Sample Prep – Withering Syndrome p18RK7 Plasmid Standard Curve Dilution

The withering syndrome standard curve on my last two qPCRs has been wonky, so I’m making a new curve.

Used the 3e7 dilution of p18RK7 from 20161128 as the “stock” to make serial, 1:10 dilutions (final volume of 1000uL in each tube).

I prepared the dilution series using IDTE (pH=8.0; IDT) Buffer. The original dilution worksheet below was set up by Nate Wight many, many, moons ago.

Dilution calcs (Google Sheet): 20160316 – WS p18RK7 plasmid dilution table

Will test out the new curve dilution shortly.

Sample Prep – Withering Syndrome p18RK7 Plasmid Standard Curve Dilution

Lisa recently ran a qPCR and noticed that the standard curve had drifted quite a bit and was no longer usable, so I’m making more.

Used NcoI-linearized p18RK7 abalone withering syndrome plasmid (from 20120726) to make a fresh dilution series. The plasmid was most recently re-assessed and successfully used for a new standard curve on 20160316. As such, I re-used the dilution calculations from 20160316 (see sheet below).
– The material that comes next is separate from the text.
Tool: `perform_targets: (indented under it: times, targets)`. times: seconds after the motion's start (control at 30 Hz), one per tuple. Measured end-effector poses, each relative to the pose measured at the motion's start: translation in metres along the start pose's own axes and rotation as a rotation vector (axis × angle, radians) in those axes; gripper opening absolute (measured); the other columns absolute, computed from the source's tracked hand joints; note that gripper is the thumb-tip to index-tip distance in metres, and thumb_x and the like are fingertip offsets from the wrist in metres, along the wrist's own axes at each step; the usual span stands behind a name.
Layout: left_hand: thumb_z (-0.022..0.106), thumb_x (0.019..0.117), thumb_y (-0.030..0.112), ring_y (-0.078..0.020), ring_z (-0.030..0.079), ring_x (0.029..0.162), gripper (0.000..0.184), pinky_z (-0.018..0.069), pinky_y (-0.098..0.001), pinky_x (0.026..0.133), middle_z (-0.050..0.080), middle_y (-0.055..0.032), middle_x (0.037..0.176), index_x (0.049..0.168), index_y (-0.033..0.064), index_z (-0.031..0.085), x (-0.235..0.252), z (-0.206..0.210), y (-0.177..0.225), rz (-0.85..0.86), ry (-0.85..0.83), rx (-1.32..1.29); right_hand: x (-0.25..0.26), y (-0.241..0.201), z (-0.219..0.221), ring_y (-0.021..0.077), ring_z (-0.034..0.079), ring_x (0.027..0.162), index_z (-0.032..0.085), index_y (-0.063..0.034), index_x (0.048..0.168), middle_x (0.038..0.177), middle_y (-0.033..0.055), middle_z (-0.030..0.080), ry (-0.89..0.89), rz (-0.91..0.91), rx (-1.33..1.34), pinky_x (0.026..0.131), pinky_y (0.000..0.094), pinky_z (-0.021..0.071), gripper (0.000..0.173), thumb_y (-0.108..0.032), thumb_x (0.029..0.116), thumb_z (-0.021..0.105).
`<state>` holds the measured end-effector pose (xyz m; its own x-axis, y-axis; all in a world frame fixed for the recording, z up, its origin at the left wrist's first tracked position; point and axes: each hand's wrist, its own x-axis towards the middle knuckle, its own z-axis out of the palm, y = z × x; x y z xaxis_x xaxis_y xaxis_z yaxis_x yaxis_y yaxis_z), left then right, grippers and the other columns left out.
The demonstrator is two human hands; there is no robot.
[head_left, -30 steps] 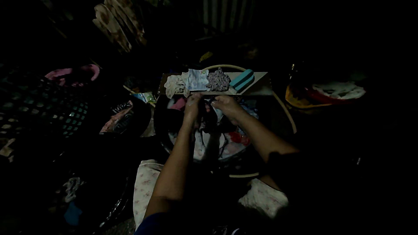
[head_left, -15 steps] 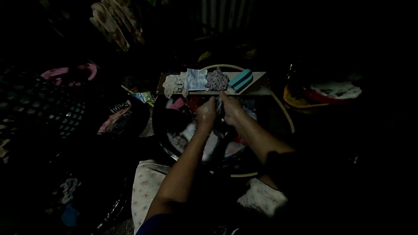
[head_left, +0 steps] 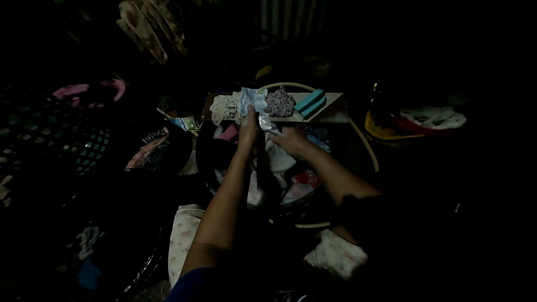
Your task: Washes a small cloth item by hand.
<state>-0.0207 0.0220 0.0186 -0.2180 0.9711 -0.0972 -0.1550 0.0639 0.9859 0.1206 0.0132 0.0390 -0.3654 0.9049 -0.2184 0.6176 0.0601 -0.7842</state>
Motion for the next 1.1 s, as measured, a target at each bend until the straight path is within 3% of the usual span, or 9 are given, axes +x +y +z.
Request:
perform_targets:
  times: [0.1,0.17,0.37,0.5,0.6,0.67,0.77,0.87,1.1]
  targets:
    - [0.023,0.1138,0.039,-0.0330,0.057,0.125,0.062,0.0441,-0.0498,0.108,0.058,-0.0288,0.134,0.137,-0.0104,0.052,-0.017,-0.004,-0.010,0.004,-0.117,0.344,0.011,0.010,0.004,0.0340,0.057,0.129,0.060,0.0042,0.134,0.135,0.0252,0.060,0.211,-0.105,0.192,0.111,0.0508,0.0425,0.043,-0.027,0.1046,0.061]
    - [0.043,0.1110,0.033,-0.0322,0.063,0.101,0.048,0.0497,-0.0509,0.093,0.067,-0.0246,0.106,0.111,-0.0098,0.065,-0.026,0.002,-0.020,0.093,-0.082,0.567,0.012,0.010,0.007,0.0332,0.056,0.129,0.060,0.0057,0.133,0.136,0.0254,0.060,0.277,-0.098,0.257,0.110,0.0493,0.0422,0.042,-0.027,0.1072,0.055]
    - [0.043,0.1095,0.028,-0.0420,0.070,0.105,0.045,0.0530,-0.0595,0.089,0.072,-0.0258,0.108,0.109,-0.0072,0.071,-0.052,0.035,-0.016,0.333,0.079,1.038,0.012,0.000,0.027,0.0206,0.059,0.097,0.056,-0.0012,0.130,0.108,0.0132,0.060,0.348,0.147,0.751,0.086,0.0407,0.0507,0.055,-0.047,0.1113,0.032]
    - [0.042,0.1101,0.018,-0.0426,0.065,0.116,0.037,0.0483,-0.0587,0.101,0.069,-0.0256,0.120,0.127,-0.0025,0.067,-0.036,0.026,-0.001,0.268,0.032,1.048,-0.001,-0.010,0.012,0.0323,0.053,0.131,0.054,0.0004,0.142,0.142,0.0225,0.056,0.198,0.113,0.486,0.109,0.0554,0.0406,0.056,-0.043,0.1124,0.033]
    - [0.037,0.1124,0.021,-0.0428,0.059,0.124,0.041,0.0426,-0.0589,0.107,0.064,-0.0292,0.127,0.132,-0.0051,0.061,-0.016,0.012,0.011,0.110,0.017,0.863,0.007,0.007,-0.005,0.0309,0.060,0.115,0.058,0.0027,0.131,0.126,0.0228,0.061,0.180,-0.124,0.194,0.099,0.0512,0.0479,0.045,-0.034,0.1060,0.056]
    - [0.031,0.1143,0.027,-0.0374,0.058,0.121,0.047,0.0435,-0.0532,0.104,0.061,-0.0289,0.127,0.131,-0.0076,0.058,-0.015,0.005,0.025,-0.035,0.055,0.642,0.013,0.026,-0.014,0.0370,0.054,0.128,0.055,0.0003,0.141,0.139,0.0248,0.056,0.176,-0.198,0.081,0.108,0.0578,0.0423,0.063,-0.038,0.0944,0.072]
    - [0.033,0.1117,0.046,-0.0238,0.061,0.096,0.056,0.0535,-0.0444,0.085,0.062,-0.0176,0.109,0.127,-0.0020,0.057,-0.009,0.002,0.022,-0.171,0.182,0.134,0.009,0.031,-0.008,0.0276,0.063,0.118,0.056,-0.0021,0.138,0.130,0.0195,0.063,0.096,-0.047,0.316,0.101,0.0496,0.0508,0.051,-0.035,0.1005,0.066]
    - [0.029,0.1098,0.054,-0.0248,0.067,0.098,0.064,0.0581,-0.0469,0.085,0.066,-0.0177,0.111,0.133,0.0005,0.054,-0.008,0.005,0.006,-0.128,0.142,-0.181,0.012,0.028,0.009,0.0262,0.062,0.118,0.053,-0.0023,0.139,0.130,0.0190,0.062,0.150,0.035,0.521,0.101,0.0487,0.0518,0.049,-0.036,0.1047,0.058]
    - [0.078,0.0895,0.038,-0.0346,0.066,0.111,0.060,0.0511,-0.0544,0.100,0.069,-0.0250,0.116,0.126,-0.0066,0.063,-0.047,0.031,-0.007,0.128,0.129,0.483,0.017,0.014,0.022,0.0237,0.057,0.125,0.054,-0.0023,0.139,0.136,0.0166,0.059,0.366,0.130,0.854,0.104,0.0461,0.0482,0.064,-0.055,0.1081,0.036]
I prepared the dilution series using IDTE (pH=8.0; IDT) Buffer. The dilution worksheet below was set up by Nate Wight many, many, moons ago.

Dilution calcs (Google Sheet): 20160316 – WS p18RK7 plasmid dilution table

Sample Prep – Withering Syndrome p18RK7 Plasmid Standard Curve Dilution

We are virtually out of the withering syndrome qPCR standard curve plasmid dilutions and I need to send some to Colleen Burge at Univ. of Maryland Baltimore County. As such, I’ll need to make a fresh dilution series and test it out prior to sending to her.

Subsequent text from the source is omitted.